*** DATA FOR ANALYSIS Section Begins ***
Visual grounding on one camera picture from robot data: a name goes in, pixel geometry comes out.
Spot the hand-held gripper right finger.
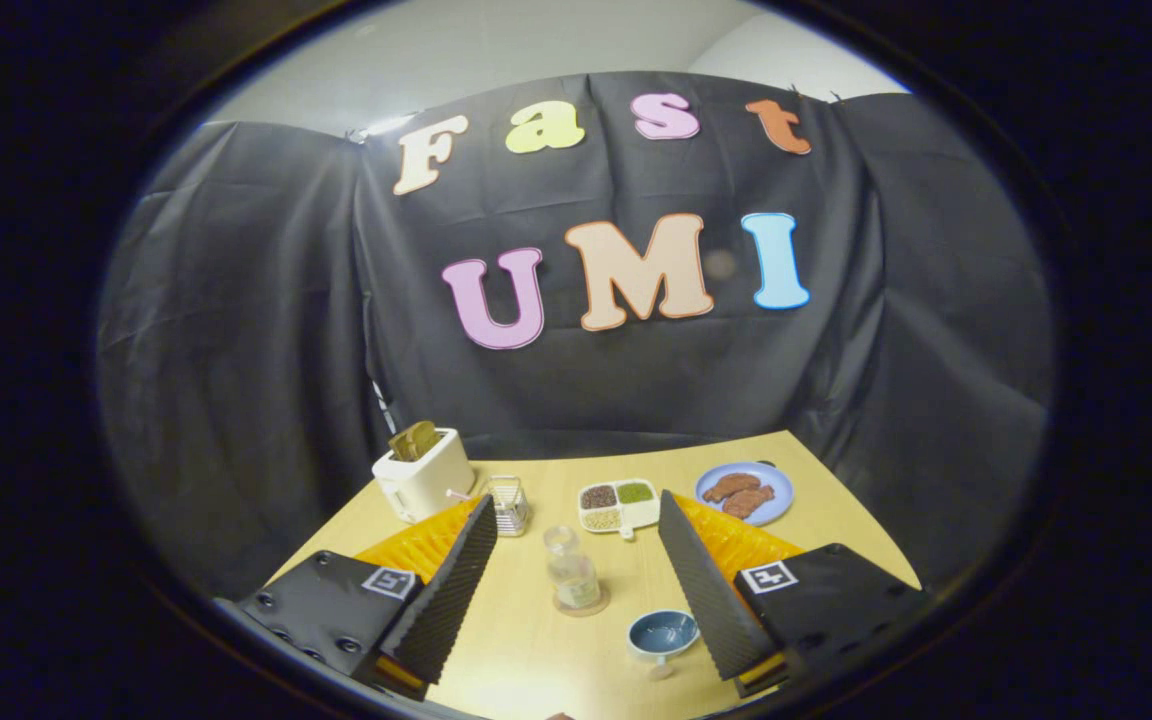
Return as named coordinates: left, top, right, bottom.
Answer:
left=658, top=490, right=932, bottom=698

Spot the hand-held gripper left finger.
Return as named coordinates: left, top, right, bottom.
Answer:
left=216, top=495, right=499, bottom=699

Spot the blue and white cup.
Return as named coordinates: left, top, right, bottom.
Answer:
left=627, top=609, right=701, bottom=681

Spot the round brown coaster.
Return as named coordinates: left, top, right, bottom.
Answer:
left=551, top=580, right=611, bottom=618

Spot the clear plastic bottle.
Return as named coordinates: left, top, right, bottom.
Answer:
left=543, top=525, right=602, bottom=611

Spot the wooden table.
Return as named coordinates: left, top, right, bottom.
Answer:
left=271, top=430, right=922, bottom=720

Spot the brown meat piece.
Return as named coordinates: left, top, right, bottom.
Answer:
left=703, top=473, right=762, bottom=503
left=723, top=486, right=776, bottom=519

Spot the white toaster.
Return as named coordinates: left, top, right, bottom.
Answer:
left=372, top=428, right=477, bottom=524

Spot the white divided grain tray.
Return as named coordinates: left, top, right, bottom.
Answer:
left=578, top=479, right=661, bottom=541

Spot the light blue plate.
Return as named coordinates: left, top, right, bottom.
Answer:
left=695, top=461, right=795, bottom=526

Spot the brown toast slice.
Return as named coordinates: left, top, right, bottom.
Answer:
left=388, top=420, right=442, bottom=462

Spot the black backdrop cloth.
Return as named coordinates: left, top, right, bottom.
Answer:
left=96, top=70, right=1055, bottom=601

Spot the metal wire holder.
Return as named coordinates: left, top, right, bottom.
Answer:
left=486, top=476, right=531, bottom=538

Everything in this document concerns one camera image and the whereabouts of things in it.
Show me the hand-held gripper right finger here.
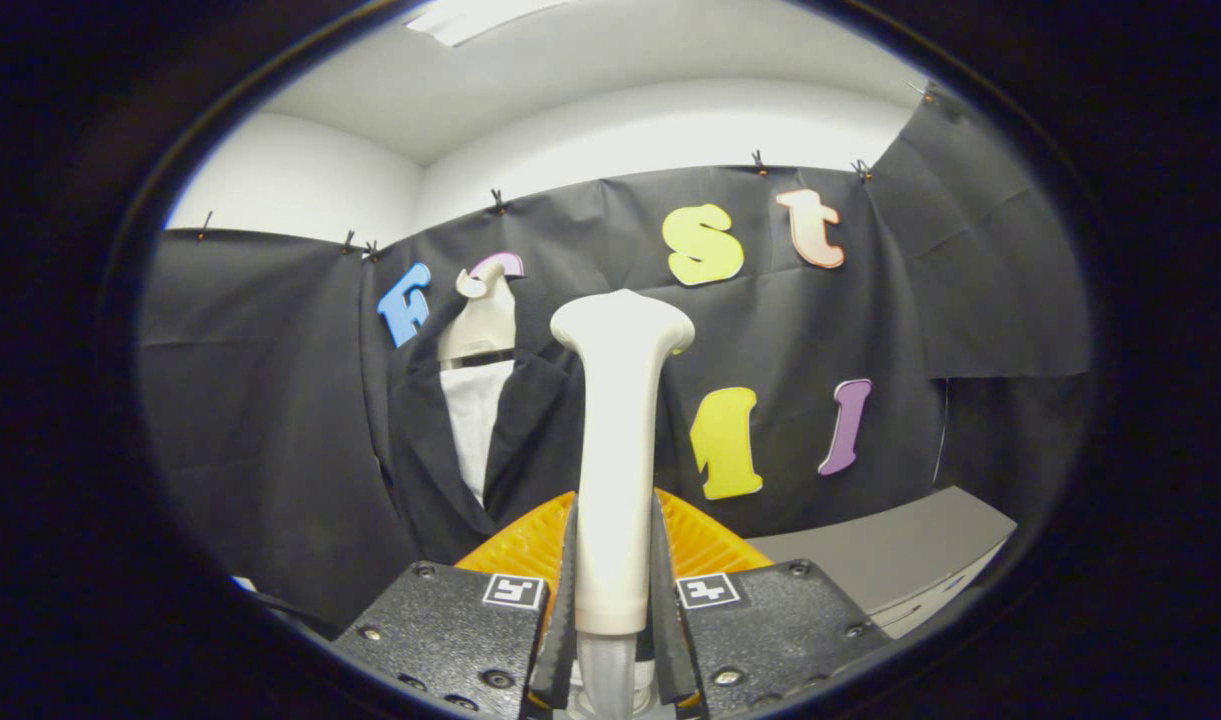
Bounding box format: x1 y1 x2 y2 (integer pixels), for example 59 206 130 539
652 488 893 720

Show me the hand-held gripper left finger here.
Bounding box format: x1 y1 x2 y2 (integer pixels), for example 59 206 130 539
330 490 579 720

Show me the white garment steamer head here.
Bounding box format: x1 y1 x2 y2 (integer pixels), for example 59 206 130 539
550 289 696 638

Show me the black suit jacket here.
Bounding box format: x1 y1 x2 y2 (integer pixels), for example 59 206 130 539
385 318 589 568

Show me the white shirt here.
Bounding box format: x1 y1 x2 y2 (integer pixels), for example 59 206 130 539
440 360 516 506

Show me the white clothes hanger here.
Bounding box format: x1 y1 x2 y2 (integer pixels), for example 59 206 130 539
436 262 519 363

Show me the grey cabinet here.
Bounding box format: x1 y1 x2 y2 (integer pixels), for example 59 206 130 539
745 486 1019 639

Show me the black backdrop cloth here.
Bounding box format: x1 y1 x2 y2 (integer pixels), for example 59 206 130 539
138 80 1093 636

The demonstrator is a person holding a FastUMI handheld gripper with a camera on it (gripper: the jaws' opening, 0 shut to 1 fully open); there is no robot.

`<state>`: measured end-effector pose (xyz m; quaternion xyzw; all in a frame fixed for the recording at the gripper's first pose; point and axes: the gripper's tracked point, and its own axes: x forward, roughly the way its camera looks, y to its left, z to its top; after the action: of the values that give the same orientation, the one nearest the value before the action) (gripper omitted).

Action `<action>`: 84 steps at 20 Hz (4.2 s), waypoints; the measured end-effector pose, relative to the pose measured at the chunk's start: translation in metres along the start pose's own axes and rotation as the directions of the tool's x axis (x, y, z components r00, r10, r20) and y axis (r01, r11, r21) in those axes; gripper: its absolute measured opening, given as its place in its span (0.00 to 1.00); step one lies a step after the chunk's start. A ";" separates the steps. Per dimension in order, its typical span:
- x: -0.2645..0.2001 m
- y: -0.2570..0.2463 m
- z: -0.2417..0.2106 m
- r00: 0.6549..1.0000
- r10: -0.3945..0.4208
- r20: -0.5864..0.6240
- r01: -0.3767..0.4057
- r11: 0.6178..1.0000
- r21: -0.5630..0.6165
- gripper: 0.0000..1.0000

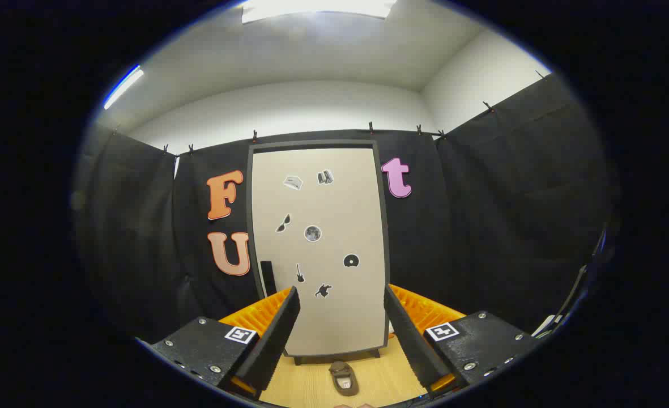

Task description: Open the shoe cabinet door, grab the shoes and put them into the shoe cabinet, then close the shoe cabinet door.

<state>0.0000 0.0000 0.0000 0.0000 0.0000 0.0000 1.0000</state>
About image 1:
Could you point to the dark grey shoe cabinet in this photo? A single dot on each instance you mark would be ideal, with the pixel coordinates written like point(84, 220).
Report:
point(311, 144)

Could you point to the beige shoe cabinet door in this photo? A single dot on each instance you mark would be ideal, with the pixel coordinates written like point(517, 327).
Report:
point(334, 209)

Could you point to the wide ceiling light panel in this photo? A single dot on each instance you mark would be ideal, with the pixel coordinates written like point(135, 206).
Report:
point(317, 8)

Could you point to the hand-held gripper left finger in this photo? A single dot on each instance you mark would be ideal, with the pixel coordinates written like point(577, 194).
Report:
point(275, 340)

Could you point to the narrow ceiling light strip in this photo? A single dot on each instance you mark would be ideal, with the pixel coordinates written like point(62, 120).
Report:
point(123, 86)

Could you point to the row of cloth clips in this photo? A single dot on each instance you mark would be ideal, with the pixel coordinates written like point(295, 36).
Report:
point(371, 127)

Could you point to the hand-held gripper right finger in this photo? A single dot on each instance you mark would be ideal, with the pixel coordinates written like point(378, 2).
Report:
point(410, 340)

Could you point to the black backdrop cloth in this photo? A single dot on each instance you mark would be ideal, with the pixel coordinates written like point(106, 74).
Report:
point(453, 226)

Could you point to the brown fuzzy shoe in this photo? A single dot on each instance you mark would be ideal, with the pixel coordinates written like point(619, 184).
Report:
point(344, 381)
*** DATA FOR ANALYSIS Section Ends ***
Reproduce each line of the material that mentions "state".

`<state>`: measured end-effector pose (xyz m; quaternion xyzw; all in a frame fixed for the recording at the gripper's first pose; point and axes: the gripper's tracked point, and its own axes: x forward, roughly the way its camera looks, y to its left, z to its top; after the action: of the values that give the same orientation, the one nearest the value before the action) (gripper omitted).
<state>0.0000 0.0000 0.0000 0.0000 0.0000 0.0000 1.0000</state>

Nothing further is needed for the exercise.